Activity: Go through the data below and retype all of it exactly.

Stored data:
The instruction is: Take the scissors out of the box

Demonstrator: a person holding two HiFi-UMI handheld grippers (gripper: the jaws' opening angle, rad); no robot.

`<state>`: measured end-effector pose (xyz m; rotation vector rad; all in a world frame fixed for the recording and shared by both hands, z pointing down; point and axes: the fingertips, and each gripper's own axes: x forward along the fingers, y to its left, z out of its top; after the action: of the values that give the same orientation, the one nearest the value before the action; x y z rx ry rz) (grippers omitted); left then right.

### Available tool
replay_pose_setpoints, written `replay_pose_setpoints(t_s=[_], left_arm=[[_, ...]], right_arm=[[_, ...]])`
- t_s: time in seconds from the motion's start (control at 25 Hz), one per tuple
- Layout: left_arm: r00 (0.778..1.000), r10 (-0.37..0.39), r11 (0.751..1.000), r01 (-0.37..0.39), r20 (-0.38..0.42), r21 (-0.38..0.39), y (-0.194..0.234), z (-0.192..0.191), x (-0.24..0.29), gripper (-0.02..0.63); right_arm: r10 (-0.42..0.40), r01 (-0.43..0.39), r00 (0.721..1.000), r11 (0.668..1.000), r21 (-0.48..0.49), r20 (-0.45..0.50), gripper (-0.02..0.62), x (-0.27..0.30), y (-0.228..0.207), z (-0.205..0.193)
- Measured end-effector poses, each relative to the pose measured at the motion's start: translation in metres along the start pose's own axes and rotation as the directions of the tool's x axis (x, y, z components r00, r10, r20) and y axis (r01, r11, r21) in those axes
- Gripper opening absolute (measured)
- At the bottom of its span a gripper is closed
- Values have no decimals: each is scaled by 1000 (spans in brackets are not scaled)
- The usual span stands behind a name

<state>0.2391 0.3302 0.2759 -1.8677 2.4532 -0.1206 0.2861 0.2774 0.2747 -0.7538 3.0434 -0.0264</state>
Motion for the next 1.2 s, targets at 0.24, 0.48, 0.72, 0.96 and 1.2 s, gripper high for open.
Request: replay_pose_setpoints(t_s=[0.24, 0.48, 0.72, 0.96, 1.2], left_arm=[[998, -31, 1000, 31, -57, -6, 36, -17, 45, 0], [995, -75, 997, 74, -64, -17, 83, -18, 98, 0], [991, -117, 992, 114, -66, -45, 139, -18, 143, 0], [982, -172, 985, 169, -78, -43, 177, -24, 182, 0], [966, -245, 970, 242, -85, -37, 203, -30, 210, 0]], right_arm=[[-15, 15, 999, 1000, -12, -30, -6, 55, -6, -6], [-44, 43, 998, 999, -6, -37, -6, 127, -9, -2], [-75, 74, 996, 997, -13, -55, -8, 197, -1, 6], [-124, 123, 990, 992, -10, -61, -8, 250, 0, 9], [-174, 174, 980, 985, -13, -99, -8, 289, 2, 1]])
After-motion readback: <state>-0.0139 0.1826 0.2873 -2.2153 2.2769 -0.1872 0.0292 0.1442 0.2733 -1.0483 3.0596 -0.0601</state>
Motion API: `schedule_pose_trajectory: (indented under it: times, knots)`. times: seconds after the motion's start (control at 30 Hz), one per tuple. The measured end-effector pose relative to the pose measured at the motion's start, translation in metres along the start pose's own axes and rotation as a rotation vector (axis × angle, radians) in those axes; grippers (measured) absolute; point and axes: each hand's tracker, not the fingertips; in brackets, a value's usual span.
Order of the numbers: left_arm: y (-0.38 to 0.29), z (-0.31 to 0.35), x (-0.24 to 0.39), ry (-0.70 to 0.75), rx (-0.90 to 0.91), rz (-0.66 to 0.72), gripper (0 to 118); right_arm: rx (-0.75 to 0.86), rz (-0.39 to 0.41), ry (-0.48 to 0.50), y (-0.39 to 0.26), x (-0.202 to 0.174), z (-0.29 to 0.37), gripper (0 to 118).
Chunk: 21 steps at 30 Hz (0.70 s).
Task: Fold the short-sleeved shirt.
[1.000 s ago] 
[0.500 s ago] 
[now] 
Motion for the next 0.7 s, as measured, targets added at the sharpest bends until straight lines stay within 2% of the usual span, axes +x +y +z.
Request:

Response area:
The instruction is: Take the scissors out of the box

Demonstrator: a person holding two HiFi-UMI handheld grippers (gripper: the jaws' opening angle, rad); no robot.

`<state>`: measured end-effector pose (xyz m; rotation vector rad; all in a world frame fixed for the recording and shared by both hands, z pointing down; point and axes: the fingertips, and each gripper's own axes: x forward along the fingers, y to its left, z out of its top; after the action: of the values that give the same orientation, the one nearest the value before the action; x y z rx ry rz) (grippers omitted); left then right.

### Available tool
replay_pose_setpoints, written `replay_pose_setpoints(t_s=[_], left_arm=[[_, ...]], right_arm=[[_, ...]])`
- t_s: time in seconds from the motion's start (control at 25 Hz), one per tuple
- Layout: left_arm: r00 (0.778..1.000), r10 (-0.37..0.39), r11 (0.751..1.000), r01 (-0.37..0.39), r20 (-0.38..0.42), r21 (-0.38..0.39), y (-0.194..0.234), z (-0.192..0.191), x (-0.24..0.29), gripper (-0.02..0.63); right_arm: r10 (-0.42..0.40), r01 (-0.43..0.39), r00 (0.721..1.000), r11 (0.668..1.000), r21 (-0.48..0.49), r20 (-0.45..0.50), gripper (-0.02..0.62), x (-0.27..0.30), y (-0.228..0.207), z (-0.205..0.193)
- Measured end-effector poses, each relative to the pose measured at the motion's start: translation in metres along the start pose's own axes and rotation as the directions of the tool's x axis (x, y, z components r00, r10, r20) and y axis (r01, r11, r21) in those axes
- Gripper opening absolute (measured)
- At the bottom of its span a gripper is closed
- Values have no decimals: each is scaled by 1000 (spans in brackets are not scaled)
- The usual span stands behind a name

<state>0.2391 0.3302 0.2759 -1.8677 2.4532 -0.1206 0.2861 0.2774 0.2747 -0.7538 3.0434 -0.0264</state>
Motion for the next 1.2 s, targets at 0.24, 0.48, 0.72, 0.96 and 1.2 s, gripper high for open.
Request: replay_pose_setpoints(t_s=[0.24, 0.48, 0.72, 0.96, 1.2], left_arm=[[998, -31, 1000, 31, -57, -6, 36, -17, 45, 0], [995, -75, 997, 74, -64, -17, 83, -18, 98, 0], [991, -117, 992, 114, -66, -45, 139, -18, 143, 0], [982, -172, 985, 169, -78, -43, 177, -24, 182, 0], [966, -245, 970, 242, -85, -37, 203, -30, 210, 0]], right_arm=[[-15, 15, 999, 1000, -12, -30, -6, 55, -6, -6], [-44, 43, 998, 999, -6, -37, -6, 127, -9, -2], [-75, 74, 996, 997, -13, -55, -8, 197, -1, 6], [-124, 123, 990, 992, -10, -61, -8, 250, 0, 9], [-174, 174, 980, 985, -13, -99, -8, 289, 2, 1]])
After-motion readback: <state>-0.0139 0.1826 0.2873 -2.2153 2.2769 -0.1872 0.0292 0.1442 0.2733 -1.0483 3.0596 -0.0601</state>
Motion API: `schedule_pose_trajectory: (indented under it: times, knots)`. times: seconds after the motion's start (control at 30 Hz), one per tuple. The measured end-effector pose relative to the pose measured at the motion's start, translation in metres along the start pose's own axes and rotation as a rotation vector (axis × angle, radians) in those axes; grippers (measured) absolute; point and axes: each hand's tracker, not the fingertips; in brackets, a value's usual span.
Order of the numbers: left_arm: y (-0.38 to 0.29), z (-0.31 to 0.35), x (-0.24 to 0.39), ry (-0.70 to 0.75), rx (-0.90 to 0.91), rz (-0.66 to 0.72), gripper (0 to 118); right_arm: rx (-0.75 to 0.86), rz (-0.39 to 0.41), ry (-0.48 to 0.50), y (-0.39 to 0.26), x (-0.202 to 0.174), z (-0.29 to 0.37), gripper (0 to 118).
Chunk: 21 steps at 30 Hz (0.70 s).
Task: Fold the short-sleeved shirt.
[1.000 s ago] 
[0.500 s ago] 
[now] 
Motion for the next 0.7 s, as measured, targets added at the sharpest bends until straight lines stay within 2% of the usual span, axes +x +y +z.
Request:

Work on this exercise is complete, and nothing remains.